Coffee maker Green Mountain's performance turned around in the fourth quarter of 2012 (ending September) from past few weak quarterly results, driven by the success of Keurig Single Cup Brewers, single serve packs (K-cups), and Keurig-related products. The company's margins are improving with favorable green coffee costs.
The company is focusing on its products through innovations and upgrading its Keurig brewing system to attract more customers. Green Mountain has raised its earnings guidance twice for fiscal 2013 in the last two quarters. Green Mountain appears to be well positioned for growth in the future quarters.

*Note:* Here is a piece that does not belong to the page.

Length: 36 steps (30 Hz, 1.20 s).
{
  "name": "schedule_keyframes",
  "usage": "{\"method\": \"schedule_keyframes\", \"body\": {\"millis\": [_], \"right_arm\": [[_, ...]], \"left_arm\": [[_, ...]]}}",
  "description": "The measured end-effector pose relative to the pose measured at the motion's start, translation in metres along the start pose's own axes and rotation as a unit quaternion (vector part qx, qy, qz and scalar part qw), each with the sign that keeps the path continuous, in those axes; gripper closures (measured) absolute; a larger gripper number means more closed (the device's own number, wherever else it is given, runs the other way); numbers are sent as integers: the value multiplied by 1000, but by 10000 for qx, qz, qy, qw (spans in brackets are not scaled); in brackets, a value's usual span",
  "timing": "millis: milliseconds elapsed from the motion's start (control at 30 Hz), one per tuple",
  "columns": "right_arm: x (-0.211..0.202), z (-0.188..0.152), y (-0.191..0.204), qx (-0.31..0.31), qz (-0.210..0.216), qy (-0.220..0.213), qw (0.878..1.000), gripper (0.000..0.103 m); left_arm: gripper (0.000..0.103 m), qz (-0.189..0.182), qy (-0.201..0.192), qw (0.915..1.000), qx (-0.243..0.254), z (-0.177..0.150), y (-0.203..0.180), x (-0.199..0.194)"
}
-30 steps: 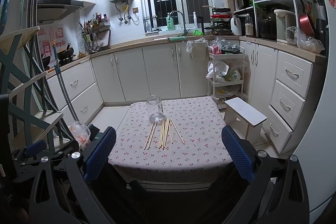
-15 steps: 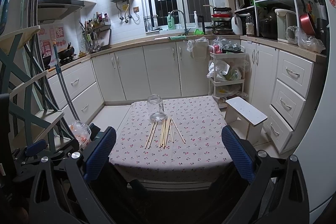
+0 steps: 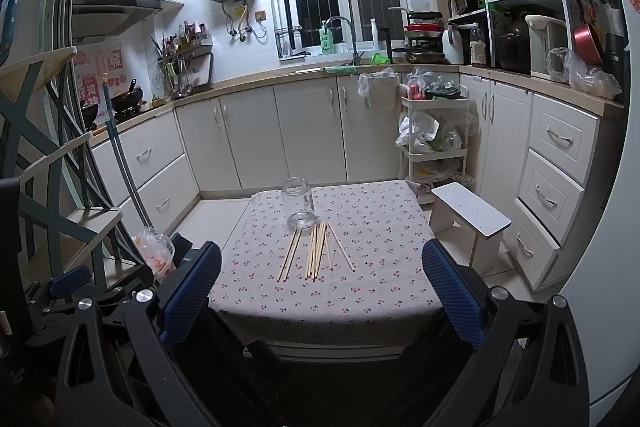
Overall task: Organize utensils
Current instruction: 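Move both tools toward the wooden sticks beside the glass jar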
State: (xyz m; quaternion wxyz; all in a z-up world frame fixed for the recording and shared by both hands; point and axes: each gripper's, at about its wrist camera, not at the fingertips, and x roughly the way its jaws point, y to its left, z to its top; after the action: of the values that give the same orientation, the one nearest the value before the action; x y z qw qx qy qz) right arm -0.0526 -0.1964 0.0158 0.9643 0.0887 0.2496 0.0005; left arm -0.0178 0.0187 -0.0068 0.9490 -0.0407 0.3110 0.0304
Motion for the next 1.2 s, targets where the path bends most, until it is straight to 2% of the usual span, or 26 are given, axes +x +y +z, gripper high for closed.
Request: {"method": "schedule_keyframes", "body": {"millis": [267, 767, 1200], "right_arm": [[3, -8, 9, -27, 23, 77, 10000, 6], [18, -3, 6, -86, 87, 252, 9996, 6], [75, -6, -11, 4, 212, 801, 9966, 6]], "left_arm": [[8, 5, 74, 10000, 7, 0, -2, 5], [8, 39, 286, 9996, -9, 1, -3, 24], [8, 250, 596, 9979, 100, 6, -9, 82]]}}
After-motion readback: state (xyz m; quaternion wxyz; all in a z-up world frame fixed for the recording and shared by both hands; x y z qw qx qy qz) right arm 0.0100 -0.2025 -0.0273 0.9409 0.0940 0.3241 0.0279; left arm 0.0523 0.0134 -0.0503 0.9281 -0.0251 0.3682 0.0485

Stabilizing coffee costs also improved the margins at Smucker's. The company has witnessed year-over-year earnings growth in all the three quarters of fiscal 2013 (ending April), driven by company's strong portfolio of brands, focus on innovations and promotional offerings. Moreover, strategic acquisitions have broadened Smucker's presence across emerging markets and added popular brands to its portfolio. The company has increased its fiscal 2013 earnings guidance in the last two quarters, reflecting the company's potential to drive profits in the coming quarters.
Like Green Mountain, the consumer products giant P&G also had a tough fiscal 2012 (ending June). However, the company has implemented some meaningful changes to re-accelerate its top and bottom-line growth to keep pace with its peers, which is reflected in its two back-to-back solid quarterly results in fiscal 2013. In addition, the company's cost savings and productivity improvement initiatives have improved margins.